California’s healthcare landscape is undergoing a significant transformation with the integration of Community-Based Care Management into Dual Eligible Special Needs Plans (D-SNP) under the CalAIM initiative. The shift aims to enhance care coordination for individuals eligible for both Medicare and Medi-Cal, aligning with the principles of Value-Based Care (VBC).
What is CICM?
California Integrated Care Management (CICM) refers to the California-specific requirements for integrated care coordination for specific vulnerable populations covered by D-SNP plans as determined by the state. Federal guidelines dictate that robust care coordination be provided to members – CICM adds an additional layer of state -specific requirements. These 2026 requirements are a replacement to the 2024 California ECM-like care management mandates.
This program emphasizes the importance of DSNP Health plans contracting with Community Based Organizations (CBOs) that service CICM populations. This collaboration aims to augment plan-based care management, ensuring that members receive coordinated and comprehensive services. Meaning, when a CBO assigns a Care Manager to a member, the D-SNP Care Manager must directly communicate with the CBO Care Manager to ensure that the member receives holistic and comprehensive care.
CICM is county-driven, community-rooted and designed to engage hard to reach populations through trusted Community Based Organizations (CBOs), especially those disconnected from traditional care.
Who is eligible?
DHCS requires that all DSNP Health Plans provide CICM for the following vulnerable adult populations:
- Homeless
- At risk for ED use and rehospitalization
- Serious Mental Health or Substance Use Disorder
- Those transitioning from incarceration
- Those at risk for long term care
- Transitioning from nursing home to community
- Pregnant/postpartum and at risk for racial/ethnic disparities
- Those with documented dementia needs
What are the benefits of CICM?
From a value-based care perspective, integrating CICM into D-SNPs offers several key benefits. It enhances care coordination by fostering seamless communication between healthcare providers and community-based organizations, reducing service fragmentation and redundancies. This model also strengthens the ability to address social determinants of health – such as housing, nutrition, and transportation – which are critical to improving overall well-being. By developing individualized care plans that incorporate both medical and social needs, CICM supports better chronic condition management, reduces hospital readmissions, and improves health outcomes. Additionally, this approach promotes cost efficiency by prioritizing prevention and minimizing avoidable high-cost services, aligning closely with the goals of value-based care.

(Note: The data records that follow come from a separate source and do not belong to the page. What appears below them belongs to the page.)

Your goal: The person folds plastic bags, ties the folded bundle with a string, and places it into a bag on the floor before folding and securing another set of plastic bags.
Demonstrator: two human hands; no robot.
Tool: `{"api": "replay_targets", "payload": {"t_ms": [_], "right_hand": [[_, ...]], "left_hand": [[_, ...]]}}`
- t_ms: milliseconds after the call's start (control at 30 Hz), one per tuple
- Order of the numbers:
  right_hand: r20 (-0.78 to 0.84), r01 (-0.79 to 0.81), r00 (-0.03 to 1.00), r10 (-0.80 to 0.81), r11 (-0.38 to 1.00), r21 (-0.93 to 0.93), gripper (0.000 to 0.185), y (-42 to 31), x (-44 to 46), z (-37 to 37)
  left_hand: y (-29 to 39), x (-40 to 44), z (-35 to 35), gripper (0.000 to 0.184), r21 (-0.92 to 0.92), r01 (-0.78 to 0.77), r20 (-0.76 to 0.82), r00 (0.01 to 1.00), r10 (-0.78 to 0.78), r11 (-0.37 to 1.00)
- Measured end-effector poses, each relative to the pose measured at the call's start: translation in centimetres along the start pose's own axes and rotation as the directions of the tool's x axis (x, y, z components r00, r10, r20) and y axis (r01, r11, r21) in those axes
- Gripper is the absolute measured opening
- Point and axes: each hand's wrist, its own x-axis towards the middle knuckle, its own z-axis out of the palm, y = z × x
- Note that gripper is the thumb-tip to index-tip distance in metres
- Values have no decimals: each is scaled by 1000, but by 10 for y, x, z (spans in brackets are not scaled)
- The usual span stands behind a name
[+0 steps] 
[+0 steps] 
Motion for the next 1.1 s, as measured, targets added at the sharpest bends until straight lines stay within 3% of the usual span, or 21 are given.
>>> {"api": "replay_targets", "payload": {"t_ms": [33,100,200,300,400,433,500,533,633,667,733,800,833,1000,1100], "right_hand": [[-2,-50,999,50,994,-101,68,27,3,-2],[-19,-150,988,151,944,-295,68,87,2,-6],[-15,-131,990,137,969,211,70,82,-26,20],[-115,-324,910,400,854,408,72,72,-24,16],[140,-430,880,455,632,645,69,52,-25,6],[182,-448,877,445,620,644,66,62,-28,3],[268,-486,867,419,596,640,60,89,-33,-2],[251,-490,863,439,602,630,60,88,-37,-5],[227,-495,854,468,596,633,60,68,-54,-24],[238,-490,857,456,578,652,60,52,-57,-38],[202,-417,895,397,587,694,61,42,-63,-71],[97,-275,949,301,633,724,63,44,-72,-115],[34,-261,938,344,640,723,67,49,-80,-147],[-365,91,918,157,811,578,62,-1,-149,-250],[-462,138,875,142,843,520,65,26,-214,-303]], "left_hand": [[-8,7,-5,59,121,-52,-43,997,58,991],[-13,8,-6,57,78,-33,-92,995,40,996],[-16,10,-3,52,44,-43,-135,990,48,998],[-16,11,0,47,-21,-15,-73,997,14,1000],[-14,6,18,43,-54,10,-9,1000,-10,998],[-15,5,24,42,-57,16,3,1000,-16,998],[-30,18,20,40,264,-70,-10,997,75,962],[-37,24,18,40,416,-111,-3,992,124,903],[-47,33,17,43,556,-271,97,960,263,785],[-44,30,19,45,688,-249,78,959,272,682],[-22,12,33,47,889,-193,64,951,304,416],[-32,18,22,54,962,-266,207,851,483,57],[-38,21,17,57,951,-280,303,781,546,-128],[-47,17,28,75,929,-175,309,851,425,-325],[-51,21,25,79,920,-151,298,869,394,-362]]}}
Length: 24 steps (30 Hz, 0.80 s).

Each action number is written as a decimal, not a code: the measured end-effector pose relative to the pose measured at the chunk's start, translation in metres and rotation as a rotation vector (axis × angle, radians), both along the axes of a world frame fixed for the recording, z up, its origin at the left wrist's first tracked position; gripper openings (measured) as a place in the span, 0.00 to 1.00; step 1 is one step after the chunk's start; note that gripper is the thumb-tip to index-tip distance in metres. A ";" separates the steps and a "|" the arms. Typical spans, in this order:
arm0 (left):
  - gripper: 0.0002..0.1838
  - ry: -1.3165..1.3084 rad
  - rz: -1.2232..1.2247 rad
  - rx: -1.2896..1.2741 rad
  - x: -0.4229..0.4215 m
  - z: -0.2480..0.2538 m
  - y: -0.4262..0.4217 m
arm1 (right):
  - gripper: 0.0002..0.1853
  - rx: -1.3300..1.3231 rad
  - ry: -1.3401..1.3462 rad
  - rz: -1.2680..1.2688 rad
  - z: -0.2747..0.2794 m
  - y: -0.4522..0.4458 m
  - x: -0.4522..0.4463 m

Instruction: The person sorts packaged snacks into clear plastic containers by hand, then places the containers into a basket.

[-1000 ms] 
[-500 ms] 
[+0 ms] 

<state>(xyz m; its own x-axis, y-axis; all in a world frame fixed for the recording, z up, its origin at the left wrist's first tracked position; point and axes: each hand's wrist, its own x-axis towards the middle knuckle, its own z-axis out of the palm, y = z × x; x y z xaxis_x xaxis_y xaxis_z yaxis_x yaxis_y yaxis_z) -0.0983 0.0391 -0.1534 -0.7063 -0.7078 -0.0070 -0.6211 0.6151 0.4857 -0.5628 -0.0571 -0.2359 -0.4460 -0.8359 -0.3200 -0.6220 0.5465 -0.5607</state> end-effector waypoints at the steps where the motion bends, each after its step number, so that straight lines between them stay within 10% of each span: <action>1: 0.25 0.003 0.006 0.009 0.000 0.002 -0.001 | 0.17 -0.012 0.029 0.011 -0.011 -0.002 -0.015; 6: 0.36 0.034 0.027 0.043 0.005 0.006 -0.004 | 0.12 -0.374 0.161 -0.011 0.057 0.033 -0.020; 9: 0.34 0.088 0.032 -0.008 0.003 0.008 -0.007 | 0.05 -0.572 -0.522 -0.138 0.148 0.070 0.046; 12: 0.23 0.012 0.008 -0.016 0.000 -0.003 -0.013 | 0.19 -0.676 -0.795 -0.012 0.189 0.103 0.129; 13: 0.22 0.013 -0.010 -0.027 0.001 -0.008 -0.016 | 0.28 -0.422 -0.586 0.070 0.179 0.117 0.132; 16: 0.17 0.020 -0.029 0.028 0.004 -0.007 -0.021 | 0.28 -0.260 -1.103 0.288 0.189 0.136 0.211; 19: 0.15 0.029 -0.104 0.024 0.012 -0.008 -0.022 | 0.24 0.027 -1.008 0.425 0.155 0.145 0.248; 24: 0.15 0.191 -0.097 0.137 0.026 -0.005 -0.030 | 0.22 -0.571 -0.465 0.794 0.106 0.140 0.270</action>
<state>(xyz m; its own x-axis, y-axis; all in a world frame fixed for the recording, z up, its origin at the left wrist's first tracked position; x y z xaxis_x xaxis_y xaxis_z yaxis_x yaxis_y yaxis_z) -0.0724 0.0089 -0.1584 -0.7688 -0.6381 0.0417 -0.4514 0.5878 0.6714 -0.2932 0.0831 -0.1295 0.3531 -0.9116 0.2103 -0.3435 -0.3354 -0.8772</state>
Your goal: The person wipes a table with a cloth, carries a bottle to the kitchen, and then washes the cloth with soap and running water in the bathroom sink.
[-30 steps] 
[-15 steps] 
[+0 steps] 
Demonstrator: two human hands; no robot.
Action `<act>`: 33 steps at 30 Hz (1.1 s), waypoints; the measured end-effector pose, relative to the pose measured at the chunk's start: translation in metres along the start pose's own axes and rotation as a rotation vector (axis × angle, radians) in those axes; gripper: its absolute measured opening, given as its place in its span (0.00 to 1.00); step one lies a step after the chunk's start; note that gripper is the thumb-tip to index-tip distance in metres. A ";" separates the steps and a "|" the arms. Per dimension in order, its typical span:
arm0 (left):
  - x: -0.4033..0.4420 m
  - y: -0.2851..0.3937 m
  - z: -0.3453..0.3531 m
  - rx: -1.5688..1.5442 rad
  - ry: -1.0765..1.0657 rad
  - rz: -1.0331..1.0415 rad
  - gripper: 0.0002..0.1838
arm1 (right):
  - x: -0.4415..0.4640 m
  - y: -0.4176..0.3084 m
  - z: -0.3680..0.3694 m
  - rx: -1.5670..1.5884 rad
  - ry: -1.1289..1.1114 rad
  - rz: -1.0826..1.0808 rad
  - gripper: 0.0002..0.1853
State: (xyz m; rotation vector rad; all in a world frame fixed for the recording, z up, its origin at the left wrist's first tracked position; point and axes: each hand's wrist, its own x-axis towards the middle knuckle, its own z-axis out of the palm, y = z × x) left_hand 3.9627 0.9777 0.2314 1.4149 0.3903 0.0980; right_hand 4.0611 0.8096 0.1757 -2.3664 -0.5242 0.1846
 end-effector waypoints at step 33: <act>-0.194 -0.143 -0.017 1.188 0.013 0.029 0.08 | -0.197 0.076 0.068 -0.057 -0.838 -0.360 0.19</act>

What sets this apart from Traditional CM programs?
- Formal Partnership with Community Based Organizations
- Dual Care Management Coordination
- Whole-Person Care Approach
- Emphasis on High-risk, High-Need Populations
- Integrated into D-SNP Requirements
A critical moment for Health plans – Are you ready?
California’s move to integrate CICM into D-SNPs under the CalAIM framework marks real progress towards a more integrated, value-based healthcare system. This shift presents an opportunity; not all are prepared for. Those that lag risk falling behind as regulatory expectations rise and member expectations evolve. The message is clear- readiness isn’t optional; it’s a strategic advantage.